类别转化为数字,有三种方法,第一种可以转化为one-hot类型:
data=pd.DataFrame({"level":["low","high","medium","high"],"age":[14,33,24,35]})
print(pd.get_dummies(data))
# age level_high level_low level_medium
# 0 14 0 1 0
# 1 33 1 0 0
# 2 24 0 0 1
# 3 35 1 0 0
第二种可以自动转化为数字,但是数字之间不存在逻辑上的联系,例如“medium”的取值应该在“low”和“high”之间,但是下面的medium取值反而大于“low”和“high”:
data=pd.DataFrame({"level":["low","high","medium","high"],"age":[14,33,24,35]})
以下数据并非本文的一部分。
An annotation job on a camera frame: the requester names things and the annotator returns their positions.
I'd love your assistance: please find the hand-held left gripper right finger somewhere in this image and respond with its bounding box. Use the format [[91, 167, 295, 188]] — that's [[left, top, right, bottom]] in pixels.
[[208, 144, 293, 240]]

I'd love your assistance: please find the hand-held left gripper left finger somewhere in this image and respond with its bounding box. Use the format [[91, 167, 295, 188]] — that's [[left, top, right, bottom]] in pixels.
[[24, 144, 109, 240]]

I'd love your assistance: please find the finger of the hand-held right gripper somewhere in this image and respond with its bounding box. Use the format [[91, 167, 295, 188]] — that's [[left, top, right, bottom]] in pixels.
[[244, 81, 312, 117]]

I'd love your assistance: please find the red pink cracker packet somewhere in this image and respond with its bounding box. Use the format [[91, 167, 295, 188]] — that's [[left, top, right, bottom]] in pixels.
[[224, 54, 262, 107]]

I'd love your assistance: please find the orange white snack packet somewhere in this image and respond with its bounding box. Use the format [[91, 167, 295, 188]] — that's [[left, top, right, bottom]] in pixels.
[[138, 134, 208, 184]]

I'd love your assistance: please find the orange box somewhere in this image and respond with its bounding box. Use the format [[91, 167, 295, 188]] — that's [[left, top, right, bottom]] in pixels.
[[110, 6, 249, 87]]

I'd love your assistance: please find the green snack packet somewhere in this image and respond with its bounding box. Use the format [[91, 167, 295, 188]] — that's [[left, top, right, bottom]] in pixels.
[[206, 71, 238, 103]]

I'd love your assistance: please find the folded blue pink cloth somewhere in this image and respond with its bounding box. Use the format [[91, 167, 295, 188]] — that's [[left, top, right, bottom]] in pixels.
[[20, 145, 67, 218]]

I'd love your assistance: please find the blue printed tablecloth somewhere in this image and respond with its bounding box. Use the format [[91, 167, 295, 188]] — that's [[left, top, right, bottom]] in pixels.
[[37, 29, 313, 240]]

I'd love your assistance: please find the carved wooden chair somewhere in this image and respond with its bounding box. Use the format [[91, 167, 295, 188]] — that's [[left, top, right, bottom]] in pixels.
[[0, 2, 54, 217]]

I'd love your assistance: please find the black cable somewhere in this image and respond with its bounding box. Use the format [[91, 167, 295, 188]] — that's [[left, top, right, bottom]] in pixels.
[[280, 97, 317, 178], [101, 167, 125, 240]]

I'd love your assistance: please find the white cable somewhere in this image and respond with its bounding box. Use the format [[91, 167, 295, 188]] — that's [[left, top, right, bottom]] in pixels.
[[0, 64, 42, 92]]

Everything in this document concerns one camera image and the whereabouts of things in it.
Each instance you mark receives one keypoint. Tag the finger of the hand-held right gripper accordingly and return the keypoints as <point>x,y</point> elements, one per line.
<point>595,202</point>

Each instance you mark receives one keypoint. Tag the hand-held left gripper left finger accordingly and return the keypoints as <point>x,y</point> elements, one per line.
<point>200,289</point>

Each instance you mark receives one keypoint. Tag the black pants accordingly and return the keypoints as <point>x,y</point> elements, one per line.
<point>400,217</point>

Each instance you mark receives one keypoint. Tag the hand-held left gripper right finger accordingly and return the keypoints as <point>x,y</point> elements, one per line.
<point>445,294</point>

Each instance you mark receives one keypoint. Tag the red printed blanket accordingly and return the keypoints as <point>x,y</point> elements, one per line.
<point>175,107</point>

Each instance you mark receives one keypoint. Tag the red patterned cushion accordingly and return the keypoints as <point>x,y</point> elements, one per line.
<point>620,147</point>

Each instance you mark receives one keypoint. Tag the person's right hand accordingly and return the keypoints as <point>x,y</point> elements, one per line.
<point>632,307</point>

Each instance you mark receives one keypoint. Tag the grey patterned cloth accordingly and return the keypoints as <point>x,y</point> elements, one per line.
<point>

data["level"]=data["level"].astype("category").cat.codes+1
print(data)
# level age
# 0 2 14
# 1 1 33
# 2 3 24
# 3 1 35
第三种可以制定转化后,类别与数字的对应关系,例如让“high”变为3,让“low”变成1:
data=pd.DataFrame({"level":["low","high","medium","high"],"age":[14,33,24,35]})
level_map={"low":1,"medium":2,"high":3}
data["level"]=data["level"].map(level_map)
print(data)
# level age
# 0 1 14
# 1 3 33
# 2 2 24
# 3 3 35